(Collected data)
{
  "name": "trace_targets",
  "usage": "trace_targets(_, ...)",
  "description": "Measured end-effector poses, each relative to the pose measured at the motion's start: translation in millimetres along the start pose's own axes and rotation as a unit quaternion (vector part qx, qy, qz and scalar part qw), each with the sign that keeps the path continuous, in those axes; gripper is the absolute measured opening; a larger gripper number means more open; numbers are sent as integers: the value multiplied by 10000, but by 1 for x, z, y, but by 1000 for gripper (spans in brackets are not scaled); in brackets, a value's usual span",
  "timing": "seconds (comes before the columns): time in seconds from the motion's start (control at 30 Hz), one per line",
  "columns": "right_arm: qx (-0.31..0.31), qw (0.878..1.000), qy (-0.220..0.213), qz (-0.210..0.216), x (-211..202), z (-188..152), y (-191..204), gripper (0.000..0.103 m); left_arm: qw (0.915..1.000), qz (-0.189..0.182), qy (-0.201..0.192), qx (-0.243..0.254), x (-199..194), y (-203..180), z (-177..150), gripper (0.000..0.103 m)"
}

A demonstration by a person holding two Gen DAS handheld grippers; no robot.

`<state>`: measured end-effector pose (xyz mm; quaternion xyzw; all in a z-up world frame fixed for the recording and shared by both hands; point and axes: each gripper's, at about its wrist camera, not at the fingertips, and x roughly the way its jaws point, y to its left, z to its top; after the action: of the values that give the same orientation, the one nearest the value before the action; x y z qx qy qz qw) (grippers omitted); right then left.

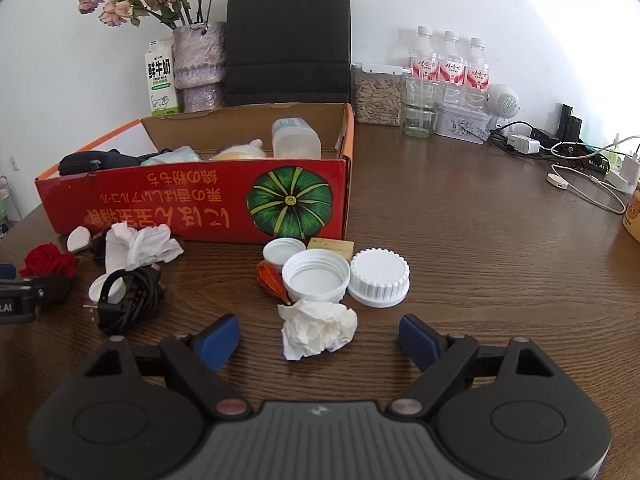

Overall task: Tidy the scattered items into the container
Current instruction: 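Grasp the red rose with the left gripper while the right gripper grasps the crumpled tissue, then carry the rose and tissue into the box and open both grippers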

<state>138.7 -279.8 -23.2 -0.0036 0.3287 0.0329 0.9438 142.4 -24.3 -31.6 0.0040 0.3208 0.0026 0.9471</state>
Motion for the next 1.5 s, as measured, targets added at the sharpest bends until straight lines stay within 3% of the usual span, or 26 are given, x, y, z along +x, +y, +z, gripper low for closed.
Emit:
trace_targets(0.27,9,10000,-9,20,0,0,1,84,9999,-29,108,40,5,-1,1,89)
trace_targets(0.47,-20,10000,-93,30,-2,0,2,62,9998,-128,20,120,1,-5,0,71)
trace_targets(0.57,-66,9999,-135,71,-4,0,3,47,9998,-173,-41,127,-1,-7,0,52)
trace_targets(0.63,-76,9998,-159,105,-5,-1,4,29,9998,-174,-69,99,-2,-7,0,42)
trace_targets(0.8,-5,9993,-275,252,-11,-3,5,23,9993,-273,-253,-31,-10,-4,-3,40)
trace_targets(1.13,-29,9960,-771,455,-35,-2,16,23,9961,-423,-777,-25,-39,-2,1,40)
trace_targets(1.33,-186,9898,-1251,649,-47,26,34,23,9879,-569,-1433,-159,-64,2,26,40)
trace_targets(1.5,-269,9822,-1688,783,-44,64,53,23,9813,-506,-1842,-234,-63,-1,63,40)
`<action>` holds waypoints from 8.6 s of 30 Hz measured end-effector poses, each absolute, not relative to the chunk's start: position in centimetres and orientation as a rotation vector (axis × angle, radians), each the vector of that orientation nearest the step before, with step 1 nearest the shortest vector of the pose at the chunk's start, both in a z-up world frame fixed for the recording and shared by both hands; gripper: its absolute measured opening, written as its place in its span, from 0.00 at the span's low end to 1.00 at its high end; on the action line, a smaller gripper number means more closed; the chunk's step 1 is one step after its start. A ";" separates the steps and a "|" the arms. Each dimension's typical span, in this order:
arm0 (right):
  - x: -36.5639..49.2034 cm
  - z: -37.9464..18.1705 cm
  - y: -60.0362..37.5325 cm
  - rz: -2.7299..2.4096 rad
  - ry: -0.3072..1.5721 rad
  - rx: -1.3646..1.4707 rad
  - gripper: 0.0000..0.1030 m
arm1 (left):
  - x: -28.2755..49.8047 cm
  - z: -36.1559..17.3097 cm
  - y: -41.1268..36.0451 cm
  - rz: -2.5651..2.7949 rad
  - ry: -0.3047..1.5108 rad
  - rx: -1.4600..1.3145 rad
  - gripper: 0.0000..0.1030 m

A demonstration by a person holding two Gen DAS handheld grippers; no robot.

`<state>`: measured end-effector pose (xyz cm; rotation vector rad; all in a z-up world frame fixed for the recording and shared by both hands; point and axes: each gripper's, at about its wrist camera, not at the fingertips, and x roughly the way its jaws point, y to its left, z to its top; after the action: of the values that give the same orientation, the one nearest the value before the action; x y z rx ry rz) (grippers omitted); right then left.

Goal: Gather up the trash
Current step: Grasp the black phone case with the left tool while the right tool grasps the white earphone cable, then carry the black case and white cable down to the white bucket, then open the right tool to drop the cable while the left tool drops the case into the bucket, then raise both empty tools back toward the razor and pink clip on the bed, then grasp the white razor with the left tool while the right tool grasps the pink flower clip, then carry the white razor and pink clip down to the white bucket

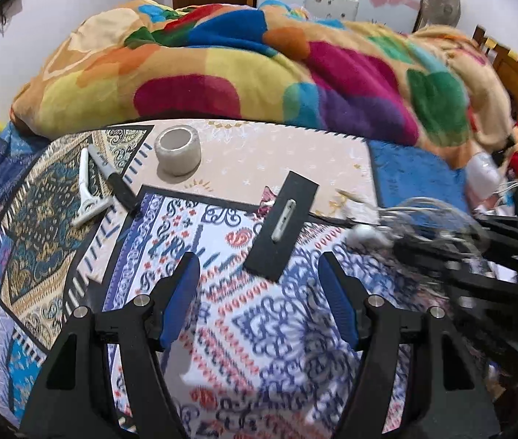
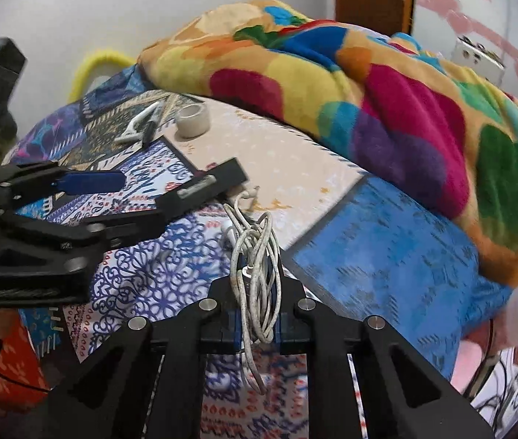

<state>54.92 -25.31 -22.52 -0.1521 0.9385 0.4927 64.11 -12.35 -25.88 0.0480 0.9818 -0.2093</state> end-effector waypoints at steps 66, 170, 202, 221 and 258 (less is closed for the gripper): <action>36.0 -8.6 -15.9 0.544 0.800 -0.091 0.10 | 35.7 -11.9 0.8 -0.055 0.839 -0.066 0.24; 36.1 -9.4 -12.6 0.602 0.814 -0.106 0.38 | 35.5 -11.7 3.4 0.073 0.773 -0.184 0.42; 56.5 -21.4 -20.3 0.420 0.999 -0.096 0.38 | 65.0 -23.7 2.0 0.006 0.942 -0.250 0.45; 60.0 -24.2 -17.6 0.458 0.938 -0.198 0.38 | 71.9 -27.8 2.3 0.056 0.957 -0.280 0.15; 45.9 -10.7 -17.6 0.448 0.775 -0.176 0.21 | 49.2 -13.6 -2.3 -0.038 0.850 -0.066 0.09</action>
<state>45.90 -17.55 -10.75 -0.1762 0.7749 0.4476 49.25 -2.32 -13.64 -0.0659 0.8497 -0.0377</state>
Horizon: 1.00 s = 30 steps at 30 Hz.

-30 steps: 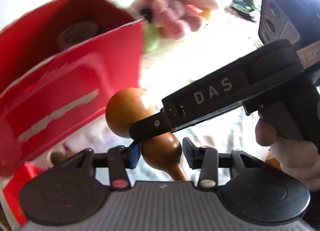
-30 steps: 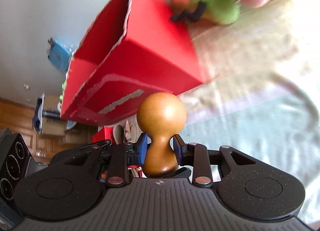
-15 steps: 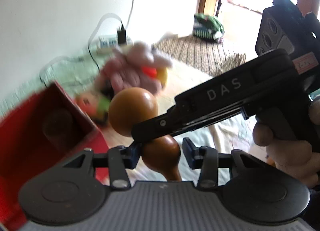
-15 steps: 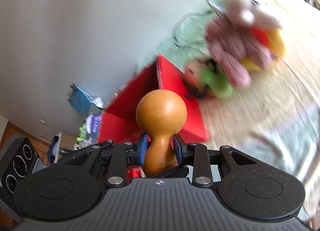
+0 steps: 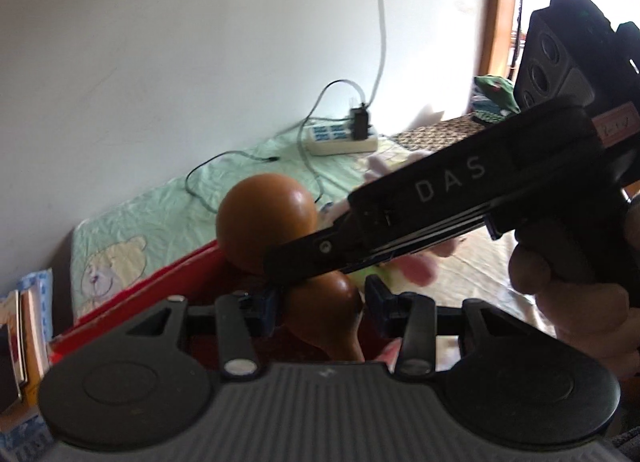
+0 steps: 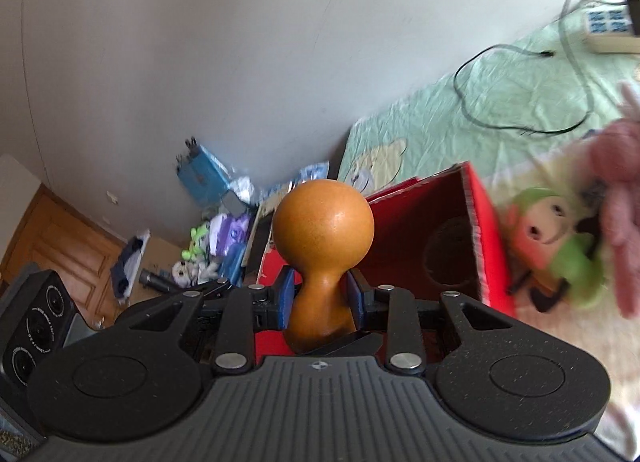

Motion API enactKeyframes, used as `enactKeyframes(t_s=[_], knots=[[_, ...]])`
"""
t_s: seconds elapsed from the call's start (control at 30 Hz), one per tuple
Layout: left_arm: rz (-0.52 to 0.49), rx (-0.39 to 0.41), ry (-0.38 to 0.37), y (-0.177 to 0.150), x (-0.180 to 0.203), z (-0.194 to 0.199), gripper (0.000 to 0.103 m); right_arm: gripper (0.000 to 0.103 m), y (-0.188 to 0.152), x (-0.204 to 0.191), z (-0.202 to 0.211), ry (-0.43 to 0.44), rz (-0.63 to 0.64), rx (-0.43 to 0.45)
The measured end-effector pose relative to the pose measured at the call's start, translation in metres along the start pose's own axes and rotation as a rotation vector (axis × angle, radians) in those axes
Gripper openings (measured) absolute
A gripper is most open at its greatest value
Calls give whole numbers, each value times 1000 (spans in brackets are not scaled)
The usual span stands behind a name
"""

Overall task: Organize objects
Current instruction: 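Lift the wooden toy with the right tool and carry it over the box, then lower the wooden toy into the red box and open the right tool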

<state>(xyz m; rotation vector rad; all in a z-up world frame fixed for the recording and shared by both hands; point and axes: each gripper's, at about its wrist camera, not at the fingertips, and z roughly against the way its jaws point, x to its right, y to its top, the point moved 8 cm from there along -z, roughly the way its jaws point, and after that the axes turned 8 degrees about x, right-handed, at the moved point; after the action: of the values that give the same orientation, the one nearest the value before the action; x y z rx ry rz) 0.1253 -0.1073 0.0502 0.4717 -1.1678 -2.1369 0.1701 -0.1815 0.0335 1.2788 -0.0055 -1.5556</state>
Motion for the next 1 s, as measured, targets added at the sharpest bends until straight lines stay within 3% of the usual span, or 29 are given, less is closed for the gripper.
enactKeyframes(t_s=[0.2,0.47,0.67,1.0], knots=[[62,-91,34,-30,-41,-16,45,31,-11,12,-51,-39,-7,-121],[102,-222,38,-72,-62,-63,45,31,-33,35,-89,-93,-15,-259],[107,-288,33,-83,-67,-81,45,31,-40,46,-96,-116,-33,-280],[128,-375,59,-88,-75,-96,48,29,-48,47,-106,-241,136,-265]])
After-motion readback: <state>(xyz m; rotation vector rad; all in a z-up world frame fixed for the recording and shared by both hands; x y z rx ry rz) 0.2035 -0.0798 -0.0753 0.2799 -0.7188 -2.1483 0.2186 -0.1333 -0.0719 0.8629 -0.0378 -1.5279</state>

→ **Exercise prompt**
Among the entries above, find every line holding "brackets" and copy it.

→ **Solution for this problem**
  "description": "Measured end-effector poses, each relative to the pose measured at the motion's start: translation in millimetres along the start pose's own axes and rotation as a unit quaternion (vector part qx, qy, qz and scalar part qw), each with the sign that keeps the path continuous, in those axes; gripper is the absolute measured opening; a larger gripper number means more open; numbers are sent as integers: the value multiplied by 10000, but by 1 for x, z, y, but by 1000 for gripper (spans in brackets are not scaled); in brackets, a value's usual span",
Calls give whole numbers, each value times 1000 (spans in brackets are not scaled)

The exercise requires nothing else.